There is no such thing as a general method to identify outliers. Before you think about identifying outliers, you want to think about what is the generator for your dataset.

The generator is the process that outputs data points. For instance, if the generator is a standard normal distribution ($\mu = 0$ and $\sigma = 1$), you might see data that looks like $X = (-1.48039459, 1.53427447, -0.76417673, 1.41476498, -0.96253268, -0.10245806, -0.19721027, 0.6472976 , 1.60706016, -1.97137177, \cdots)$.

An outlier is a data point that was generated by a process that is different from whatever process you think generates your dataset.
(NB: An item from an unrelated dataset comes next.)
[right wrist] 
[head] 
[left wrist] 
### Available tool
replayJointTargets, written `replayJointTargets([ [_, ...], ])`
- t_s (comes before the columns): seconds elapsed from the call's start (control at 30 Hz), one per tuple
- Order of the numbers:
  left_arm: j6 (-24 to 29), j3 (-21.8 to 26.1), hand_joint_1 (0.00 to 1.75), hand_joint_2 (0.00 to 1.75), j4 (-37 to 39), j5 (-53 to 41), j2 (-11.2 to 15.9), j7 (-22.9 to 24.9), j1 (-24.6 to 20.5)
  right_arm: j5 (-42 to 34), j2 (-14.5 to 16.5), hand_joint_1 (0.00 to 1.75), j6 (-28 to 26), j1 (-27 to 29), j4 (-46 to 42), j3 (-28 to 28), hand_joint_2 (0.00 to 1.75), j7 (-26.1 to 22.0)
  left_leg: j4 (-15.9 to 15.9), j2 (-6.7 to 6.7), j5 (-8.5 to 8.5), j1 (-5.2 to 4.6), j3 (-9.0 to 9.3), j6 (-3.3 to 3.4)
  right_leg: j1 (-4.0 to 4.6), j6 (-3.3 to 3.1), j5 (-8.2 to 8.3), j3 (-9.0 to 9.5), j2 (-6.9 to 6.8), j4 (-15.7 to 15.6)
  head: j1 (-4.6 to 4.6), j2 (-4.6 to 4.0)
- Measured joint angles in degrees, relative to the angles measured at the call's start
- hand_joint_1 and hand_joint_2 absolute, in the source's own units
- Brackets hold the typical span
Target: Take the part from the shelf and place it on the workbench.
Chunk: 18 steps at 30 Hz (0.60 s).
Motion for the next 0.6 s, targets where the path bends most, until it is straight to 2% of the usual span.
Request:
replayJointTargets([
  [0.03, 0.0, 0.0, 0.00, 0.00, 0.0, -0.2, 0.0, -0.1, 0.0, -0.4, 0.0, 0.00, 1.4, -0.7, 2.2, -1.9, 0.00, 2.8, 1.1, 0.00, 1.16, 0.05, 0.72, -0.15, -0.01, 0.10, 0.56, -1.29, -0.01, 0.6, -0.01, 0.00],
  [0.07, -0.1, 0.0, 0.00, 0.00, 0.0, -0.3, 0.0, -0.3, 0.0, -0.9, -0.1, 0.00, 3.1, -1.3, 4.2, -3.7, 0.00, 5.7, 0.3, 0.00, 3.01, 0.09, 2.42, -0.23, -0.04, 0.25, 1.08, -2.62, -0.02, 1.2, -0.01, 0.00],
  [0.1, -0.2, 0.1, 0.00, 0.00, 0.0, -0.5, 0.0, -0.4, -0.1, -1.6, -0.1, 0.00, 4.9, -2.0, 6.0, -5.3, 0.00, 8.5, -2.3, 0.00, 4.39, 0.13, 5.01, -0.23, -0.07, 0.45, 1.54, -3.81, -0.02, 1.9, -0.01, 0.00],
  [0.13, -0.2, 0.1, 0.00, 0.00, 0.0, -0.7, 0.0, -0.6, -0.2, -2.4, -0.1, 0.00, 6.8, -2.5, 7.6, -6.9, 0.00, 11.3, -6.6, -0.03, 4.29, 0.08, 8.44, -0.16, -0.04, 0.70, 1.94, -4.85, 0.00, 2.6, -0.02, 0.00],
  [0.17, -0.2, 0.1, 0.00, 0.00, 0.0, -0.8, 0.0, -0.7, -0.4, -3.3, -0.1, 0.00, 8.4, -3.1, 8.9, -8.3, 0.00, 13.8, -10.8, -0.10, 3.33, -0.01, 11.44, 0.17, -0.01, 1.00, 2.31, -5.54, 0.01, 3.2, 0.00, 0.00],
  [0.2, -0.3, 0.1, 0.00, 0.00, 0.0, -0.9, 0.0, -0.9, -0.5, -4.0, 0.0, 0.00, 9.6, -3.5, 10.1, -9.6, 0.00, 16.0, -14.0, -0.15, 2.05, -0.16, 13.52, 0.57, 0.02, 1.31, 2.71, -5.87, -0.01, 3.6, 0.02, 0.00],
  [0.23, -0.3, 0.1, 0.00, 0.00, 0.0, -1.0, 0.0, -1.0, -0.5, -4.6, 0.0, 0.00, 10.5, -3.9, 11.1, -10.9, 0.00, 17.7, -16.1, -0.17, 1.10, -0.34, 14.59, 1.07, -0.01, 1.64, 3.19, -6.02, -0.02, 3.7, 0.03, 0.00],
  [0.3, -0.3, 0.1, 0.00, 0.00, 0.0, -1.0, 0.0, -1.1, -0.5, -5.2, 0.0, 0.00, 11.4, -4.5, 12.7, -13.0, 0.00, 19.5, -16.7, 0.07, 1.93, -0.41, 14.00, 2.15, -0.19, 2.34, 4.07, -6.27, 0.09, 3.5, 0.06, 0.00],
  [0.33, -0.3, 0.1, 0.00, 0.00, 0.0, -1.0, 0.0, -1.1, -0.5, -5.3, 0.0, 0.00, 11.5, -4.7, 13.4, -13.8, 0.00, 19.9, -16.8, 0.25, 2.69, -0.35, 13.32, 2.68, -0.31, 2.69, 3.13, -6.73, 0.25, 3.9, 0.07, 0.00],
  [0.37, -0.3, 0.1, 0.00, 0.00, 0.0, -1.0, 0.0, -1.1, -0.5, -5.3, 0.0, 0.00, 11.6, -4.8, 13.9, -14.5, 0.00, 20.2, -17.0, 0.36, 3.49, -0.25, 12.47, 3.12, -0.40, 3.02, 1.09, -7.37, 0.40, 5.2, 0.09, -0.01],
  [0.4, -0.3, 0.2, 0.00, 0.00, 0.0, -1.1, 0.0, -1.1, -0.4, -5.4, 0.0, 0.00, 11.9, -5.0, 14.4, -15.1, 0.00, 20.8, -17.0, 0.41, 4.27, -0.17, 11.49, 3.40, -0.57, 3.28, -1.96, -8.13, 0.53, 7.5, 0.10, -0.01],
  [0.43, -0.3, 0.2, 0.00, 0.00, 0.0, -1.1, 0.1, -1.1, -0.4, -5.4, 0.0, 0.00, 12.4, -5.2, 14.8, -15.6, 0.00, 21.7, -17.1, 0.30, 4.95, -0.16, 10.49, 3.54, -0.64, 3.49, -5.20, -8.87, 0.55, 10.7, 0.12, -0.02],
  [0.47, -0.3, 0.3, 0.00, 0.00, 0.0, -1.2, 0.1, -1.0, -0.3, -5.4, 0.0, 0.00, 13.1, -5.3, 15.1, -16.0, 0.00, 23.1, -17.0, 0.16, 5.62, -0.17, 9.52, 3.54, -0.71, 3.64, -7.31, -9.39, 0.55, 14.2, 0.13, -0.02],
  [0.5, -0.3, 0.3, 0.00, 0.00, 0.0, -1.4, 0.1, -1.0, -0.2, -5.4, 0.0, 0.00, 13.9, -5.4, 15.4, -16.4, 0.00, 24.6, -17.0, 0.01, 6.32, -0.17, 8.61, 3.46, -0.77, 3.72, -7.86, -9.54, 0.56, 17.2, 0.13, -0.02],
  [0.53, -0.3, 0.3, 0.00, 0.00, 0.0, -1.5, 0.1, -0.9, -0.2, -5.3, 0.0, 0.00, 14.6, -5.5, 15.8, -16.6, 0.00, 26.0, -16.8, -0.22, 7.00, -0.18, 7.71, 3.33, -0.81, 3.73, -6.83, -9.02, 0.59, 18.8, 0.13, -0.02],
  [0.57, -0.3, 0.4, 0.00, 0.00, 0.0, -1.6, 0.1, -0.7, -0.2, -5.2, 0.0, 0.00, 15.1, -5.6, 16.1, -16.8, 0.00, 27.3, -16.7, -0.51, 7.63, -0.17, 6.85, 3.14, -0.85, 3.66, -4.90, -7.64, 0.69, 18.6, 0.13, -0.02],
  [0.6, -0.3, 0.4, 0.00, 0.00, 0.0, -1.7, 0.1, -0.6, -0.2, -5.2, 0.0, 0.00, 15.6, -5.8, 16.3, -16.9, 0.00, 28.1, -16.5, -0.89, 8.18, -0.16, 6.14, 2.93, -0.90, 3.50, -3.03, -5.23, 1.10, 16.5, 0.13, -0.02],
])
Following the example, if you observe next $X_i = 100$, that was probably generated by a different distribution.

After you understand the generator for your process, you need to think about what might cause an outlier, and how to deal with it. Is it measurement error (i.e. the true generator is the data generator plus the instrument error)? Is your hypothesis about the data generator wrong (i.e. the true data generator is not the standard normal distribution, as you previously thought)? Perhaps the true generator is a combination of multiple processes? Should you exclude data based on the answer to these questions?

Then, and only then, should you think about how to identify outliers. The method for identifying outliers should be based on what you think is the data generator for your dataset, as well as the answers to the questions above.

Your description of your dataset is not enough to devise a strategy for dealing with outliers. What is the distribution of each variable, for instance? How certain are you of it? How have you measured it?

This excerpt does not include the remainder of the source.